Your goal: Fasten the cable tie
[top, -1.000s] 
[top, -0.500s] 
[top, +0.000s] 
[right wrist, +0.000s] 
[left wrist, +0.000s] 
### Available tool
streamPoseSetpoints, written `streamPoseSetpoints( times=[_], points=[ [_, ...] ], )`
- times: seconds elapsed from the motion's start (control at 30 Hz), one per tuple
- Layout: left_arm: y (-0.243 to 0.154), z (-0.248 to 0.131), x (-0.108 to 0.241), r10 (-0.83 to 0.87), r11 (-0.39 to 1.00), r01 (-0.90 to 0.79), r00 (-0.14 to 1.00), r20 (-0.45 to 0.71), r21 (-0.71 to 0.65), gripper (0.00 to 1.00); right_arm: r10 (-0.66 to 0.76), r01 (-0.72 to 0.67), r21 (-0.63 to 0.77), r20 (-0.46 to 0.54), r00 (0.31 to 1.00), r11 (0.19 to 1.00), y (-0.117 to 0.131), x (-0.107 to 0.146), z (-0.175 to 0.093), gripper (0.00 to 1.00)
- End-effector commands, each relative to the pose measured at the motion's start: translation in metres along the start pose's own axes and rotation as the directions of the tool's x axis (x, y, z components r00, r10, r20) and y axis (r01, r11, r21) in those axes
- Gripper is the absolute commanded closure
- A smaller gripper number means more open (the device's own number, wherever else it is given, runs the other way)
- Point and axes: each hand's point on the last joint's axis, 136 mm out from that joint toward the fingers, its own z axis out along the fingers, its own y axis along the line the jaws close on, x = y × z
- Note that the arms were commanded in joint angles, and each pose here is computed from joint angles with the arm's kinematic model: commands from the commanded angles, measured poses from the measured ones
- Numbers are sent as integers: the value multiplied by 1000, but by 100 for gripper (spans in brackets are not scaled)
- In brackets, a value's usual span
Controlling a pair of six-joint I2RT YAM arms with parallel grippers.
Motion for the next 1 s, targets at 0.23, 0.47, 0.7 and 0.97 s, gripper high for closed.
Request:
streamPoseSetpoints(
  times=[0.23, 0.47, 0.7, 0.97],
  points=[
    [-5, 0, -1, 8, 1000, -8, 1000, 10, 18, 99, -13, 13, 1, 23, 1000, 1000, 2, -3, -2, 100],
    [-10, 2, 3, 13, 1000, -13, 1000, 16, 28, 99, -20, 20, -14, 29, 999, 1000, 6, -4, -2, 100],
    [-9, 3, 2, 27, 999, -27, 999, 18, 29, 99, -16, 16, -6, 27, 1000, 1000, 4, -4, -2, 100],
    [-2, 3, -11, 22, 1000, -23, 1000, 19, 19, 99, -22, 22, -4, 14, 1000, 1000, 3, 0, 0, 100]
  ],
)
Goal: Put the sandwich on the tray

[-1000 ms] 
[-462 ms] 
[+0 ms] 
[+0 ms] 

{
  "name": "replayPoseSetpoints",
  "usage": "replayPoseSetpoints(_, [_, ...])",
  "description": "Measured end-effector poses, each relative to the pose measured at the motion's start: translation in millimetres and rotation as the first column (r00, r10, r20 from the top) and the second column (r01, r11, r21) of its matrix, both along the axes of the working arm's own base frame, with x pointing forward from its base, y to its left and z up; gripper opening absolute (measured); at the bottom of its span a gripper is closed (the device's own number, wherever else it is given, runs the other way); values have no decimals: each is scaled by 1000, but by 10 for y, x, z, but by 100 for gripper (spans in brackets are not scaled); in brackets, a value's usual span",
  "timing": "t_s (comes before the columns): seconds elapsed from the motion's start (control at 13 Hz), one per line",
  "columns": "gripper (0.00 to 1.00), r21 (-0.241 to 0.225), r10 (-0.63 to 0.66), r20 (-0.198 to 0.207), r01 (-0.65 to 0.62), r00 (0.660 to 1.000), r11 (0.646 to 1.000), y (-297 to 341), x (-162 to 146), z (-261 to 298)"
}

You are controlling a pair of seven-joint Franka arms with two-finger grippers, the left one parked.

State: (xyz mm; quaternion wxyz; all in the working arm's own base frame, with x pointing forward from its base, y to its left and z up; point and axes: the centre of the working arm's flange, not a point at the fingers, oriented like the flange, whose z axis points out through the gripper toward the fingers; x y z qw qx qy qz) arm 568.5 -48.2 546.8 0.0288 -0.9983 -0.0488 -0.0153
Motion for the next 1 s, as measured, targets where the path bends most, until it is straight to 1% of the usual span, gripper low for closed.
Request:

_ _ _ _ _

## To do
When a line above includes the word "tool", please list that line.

## Response to this exercise
### Available tool
- End-effector commands, each relative to the pose measured at the motion's start: translation in metres along the start pose's own axes and rotation as the directions of the tool's x axis (x, y, z components r00, r10, r20) and y axis (r01, r11, r21) in those axes

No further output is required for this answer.